Biodiversity plays a vital role in maintaining human and animal health. Numerous plants, animals, and fungi are used in medicine, as well as to produce vital vitamins, painkillers, and other things. Natural products have been recognized and used as medicines by ancient cultures all around the world. Many animals are also known to self-medicate using plants and other materials available to them. More than 60% of the world's population relies almost entirely on plant medicine for primary health care.

About 119 pure chemicals are extracted from less than 90 species of higher plants and used as medicines throughout the world, for example, caffeine, methyl salicylate, and quinine.

Antibiotics
Streptomycin, neomycin, and erythromycin are derived from tropical soil fungi.

Plant drugs
A lot of plant species are used in today's studies and have been studied thoroughly for their potential value as a source of drugs.

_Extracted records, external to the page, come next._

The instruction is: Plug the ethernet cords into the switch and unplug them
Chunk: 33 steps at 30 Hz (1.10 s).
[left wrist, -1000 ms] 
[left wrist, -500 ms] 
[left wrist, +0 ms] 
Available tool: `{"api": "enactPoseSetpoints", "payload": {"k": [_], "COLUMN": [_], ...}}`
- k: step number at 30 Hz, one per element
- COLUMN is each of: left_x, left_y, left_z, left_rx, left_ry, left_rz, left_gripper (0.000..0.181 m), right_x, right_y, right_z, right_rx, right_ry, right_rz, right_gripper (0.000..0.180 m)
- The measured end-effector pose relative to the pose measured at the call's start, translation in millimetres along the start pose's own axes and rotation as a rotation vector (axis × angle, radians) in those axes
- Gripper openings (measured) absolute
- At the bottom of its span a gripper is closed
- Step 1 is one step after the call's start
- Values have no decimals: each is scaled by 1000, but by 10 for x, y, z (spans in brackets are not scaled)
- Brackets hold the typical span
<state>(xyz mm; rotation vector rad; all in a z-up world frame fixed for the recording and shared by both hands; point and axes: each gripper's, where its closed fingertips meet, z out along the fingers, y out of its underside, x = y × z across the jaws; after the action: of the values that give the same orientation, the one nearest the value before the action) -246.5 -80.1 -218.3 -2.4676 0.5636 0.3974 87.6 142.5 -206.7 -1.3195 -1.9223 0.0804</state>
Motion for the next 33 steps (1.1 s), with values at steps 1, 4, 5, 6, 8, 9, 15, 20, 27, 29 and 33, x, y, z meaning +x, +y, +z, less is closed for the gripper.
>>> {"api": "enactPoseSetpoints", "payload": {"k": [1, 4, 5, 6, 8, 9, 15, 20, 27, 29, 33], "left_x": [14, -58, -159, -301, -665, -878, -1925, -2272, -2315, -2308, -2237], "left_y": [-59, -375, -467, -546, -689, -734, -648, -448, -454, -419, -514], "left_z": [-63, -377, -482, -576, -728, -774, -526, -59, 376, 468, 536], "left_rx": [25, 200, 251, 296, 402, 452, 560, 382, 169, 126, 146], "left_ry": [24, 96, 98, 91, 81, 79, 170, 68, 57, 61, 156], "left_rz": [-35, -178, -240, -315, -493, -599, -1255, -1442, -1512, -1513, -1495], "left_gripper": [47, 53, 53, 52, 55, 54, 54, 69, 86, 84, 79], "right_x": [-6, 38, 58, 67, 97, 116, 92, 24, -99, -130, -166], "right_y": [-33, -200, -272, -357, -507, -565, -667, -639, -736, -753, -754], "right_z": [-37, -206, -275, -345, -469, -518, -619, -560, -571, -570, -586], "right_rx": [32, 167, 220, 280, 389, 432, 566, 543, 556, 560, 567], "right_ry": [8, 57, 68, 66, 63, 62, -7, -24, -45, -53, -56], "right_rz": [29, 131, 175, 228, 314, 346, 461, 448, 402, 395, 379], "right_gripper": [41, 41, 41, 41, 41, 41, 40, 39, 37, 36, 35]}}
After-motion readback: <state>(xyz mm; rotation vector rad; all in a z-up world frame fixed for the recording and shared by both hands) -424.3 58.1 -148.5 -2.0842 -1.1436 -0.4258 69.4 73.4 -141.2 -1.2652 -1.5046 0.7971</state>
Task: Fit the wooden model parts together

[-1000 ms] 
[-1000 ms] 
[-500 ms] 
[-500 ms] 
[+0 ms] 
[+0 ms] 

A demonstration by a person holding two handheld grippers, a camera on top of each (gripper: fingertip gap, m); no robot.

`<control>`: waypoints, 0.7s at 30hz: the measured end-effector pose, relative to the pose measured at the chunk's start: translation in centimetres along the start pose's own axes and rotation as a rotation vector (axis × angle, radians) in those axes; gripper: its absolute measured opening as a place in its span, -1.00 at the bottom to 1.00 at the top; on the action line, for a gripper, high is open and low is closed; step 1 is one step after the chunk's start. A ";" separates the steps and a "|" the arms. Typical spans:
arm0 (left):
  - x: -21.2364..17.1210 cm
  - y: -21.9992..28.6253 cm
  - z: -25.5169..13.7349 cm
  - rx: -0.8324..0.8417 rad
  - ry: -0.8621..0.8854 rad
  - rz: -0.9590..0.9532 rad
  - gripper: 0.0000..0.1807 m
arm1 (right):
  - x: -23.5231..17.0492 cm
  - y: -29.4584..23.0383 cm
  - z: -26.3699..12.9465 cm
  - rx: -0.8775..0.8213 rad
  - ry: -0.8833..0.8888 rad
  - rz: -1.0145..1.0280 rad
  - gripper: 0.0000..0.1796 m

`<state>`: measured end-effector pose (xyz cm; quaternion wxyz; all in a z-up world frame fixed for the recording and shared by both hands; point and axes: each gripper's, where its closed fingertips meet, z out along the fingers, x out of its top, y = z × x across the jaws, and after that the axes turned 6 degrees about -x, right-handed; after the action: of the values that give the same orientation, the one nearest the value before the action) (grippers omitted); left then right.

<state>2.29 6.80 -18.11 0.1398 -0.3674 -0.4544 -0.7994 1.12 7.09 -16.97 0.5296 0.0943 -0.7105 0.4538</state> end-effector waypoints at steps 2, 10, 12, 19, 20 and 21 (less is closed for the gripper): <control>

It is possible that some plant species may be a source of drugs against high blood pressure, AIDS, or heart troubles.

In China, Japan, India, and Germany, there is a great deal of interest in and support for the search for new drugs from higher plants.

Sweet wormwood
Each species carries unique genetic material in its DNA and in its chemical factory responding to these genetic instructions.  For example, in the valleys of central China, a fernlike endangered weed called sweet wormwood grows, which is the only source of artemisinin, a drug that is nearly 100 percent effective against malaria.  If this plant were lost to extinction, then the ability to control malaria, even today a potent killer, would diminish.

Zoopharmacognosy

Zoopharmacognosy is the study of how animals use plants, insects, and other inorganic materials in self-medication. For example, apes have been observed selecting a particular part of a medicinal plant by taking off leaves and breaking the stem to suck out the juice.  In an interview with the late Neil Campbell,  Eloy Rodriguez describes the importance of biodiversity:

"Some of the compounds we've identified by zoopharmacognosy kill parasitic worms, and some of these chemicals may be useful against tumors. There is no question that the templates for most drugs are in the natural world."